The 2011 resort season began last week, treating fashionophiles to another round of design from minds of Karl Lagerfeld, John Galliano and the like. Also known as Cruise collections, resort shows are (in theory) designed for the cold, post holiday time of the year when privileged people spend the winter season on tropical islands, yachts, and cruise ships. It's one of those odd moments in the fashion calendar when the clothes you see on the runway actually reflect what might be appropriate for the current climate - and yet, they won't be available until the weather goes frosty again.
The bizarre sartorial schedule might have made sense before - when magazine editors needed half a year to digest, report, and print their coverage of each season. And it must be said that the fashion elite that attended shows reveled in knowing what was coming far in advance of the general public. Technology - a la Facebook, video streaming, and blogs - has changed that forever. For the new generation of fashion followers, who see new collections the very moment that editors and buyers do, seasonal influences and trends are getting all muddled. Further, what happens when the public mood changes from the time clothes are shown to the time they hit the stores? Any American that was older then ten in 2001 certainly knows what that feels like. Isn't fashion suppose to have it's finger on the pulse?
This sentiment is echoed in an a recent interview by Style.com with Lanvin designer Alber Elbaz. The cult icon also expressed the feelings of frazzled frustration that he and his colleagues experience while trying to keep up with producing 6 collections per year.
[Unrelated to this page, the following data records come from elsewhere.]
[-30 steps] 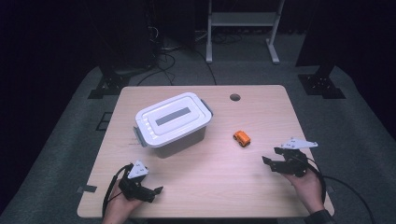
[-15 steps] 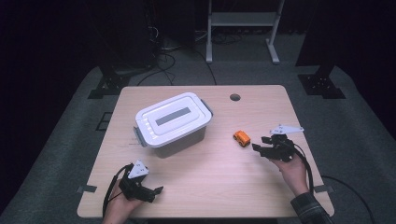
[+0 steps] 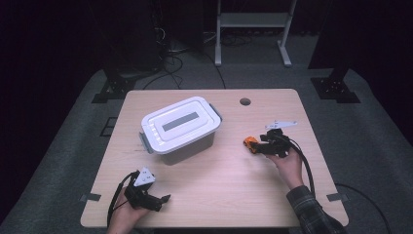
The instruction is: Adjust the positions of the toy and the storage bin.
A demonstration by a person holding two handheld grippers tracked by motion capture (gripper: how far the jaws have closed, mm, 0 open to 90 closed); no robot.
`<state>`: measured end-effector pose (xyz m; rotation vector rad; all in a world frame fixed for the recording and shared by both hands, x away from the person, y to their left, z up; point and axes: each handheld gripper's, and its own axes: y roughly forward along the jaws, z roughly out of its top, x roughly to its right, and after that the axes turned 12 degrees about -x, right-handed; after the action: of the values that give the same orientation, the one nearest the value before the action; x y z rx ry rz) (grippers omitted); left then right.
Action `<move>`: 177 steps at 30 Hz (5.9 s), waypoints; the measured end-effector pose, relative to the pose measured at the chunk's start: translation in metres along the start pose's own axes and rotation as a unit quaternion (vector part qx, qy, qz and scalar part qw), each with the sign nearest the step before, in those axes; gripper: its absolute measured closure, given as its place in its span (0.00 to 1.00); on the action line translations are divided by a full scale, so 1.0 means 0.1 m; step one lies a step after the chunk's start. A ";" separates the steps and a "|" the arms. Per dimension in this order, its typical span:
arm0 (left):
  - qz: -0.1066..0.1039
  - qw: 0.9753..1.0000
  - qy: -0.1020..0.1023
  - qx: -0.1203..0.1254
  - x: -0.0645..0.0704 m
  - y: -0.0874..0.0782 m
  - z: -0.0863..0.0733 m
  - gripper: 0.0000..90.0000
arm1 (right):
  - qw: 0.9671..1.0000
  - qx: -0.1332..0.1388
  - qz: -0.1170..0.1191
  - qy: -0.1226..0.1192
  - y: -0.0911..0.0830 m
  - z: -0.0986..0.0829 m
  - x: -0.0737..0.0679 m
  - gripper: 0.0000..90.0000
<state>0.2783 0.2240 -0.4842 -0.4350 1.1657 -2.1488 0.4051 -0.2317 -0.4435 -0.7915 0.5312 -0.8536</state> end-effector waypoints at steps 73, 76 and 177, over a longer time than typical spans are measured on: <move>0.001 1.000 -0.002 0.001 0.00 0.01 0.02 0.00 | 0.992 -0.051 -0.098 0.055 -0.98 -1.25 0.61 0.65; 0.001 1.000 -0.002 0.001 0.00 0.01 0.02 0.00 | 0.992 -0.058 -0.097 0.055 -0.96 -1.28 0.62 0.65; -0.017 0.998 -0.032 0.060 -0.15 -0.79 0.41 0.00 | 0.998 -0.024 -0.026 -0.047 -0.22 -1.06 -0.27 0.10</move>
<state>0.2826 0.2401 -0.3954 -0.4698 0.9955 -2.2046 0.3067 -0.2602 -0.4874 -0.8873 0.4512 -0.8493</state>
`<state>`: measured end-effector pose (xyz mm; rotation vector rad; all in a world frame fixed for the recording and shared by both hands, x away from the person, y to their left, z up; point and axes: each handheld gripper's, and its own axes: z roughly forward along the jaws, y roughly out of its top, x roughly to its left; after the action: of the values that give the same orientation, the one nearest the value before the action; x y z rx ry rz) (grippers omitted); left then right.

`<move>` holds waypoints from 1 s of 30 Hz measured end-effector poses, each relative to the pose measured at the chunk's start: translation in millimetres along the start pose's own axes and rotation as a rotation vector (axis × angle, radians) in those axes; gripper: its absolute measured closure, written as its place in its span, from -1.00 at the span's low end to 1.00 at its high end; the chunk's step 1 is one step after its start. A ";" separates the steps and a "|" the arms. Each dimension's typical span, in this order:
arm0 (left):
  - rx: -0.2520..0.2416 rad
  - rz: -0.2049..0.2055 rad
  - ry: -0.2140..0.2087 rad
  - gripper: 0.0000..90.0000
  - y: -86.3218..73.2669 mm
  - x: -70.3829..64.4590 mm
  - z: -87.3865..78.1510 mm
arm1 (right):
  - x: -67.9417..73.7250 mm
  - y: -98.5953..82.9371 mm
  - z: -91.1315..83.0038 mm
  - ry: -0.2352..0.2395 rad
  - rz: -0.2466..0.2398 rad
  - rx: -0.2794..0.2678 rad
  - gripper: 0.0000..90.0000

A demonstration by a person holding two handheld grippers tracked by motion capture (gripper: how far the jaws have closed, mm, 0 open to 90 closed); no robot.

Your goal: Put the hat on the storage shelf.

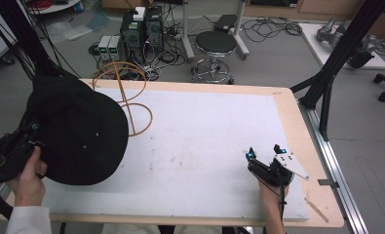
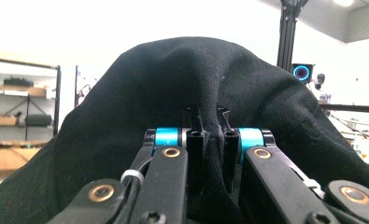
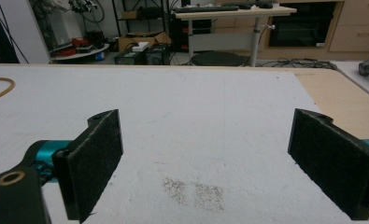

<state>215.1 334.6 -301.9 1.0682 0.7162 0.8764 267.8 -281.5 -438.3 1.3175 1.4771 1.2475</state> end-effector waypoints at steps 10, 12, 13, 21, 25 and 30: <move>-0.049 0.023 -0.002 0.91 18.6 -3.4 33.0 | 1.0 0.0 0.7 0.009 0.004 0.001 -0.79; -0.057 0.013 -0.004 0.91 20.2 -3.7 41.1 | 1.4 0.0 0.7 0.008 0.008 0.002 -0.79; -0.060 0.012 -0.005 0.91 21.1 -3.9 45.1 | 1.2 0.0 0.8 0.010 0.009 0.002 -0.79; -0.076 0.016 0.019 0.91 26.9 -0.8 82.2 | 0.6 0.1 0.3 0.009 0.007 -0.004 -0.79; -0.087 0.008 0.031 0.91 26.5 2.3 92.7 | 0.2 0.2 0.2 0.011 0.012 -0.004 -0.79; -0.078 0.008 0.047 0.91 26.0 7.2 108.7 | -2.4 0.2 0.6 0.004 0.019 -0.006 -0.79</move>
<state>303.5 299.9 -242.5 0.9845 0.7114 0.9321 268.8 -283.8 -438.4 1.3291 1.4656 1.2664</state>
"When I go out sometimes to this kind of fashion event and I see other designers, I see that one of them has a pain in the back and the other one has a migraine and the third one is exhausted, because we are going through this process that is endless," Elbaz said of the demanding fashion show schedule. "And I think that today editors are feeling the same way, because they have to travel the world season after season and just see and write the reviews in a taxi where they don’t have the time to think about it. Whatever you see today is maybe not what you really feel tomorrow."
Click here to read the interview, which is part of a series entitled "The Future of Fashion."
Well said, Elbaz. I might think the creamy pastel colors seen at Chanel, Dior, and Bottega Veneta (above, L to R) are quite yummy now, but will I think the same next January when I'm sunning myself on the riviera? The issue has been much discussed this year, but has yet to be definitely resolved.
Designer Ralph Lauren has experimented and had great success with "direct-to-consumer" shows, for which eager beavers can purchase clothing and accessories immediately after seeing the presentation (online). Meanwhile Tommy Hilfiger is upping the ante and flipping indie designers the proverbial bird in the process. He wants to move to two shows for every season - one for trade and one for consumers. “The small guys,” he said, “wouldn’t be able to afford it. But the larger, global brands would benefit.”
There are a few things that might annoy about Hilfiger's statement - not the least of which is that it won't solve the problem of the frazzled designer/editor/buyer/etc. While a move to a more retail-oriented schedule seems almost inevitable, not everyone is on board with the revolution. According to an article by WWD, Marc Jacobs and others feel the shows are timed just fine, while Karl Lagerfeld says they should be even earlier.
What do you think about the fashion calendar? Tell us your thoughts!

I think it is confusing to the average consumer and potential designers that haven't studied the industry, but that time is needed to produce product. It's not cost effective for small design houses to produce 42 looks and inventory for 42 looks, you never can predict what buyers will buy.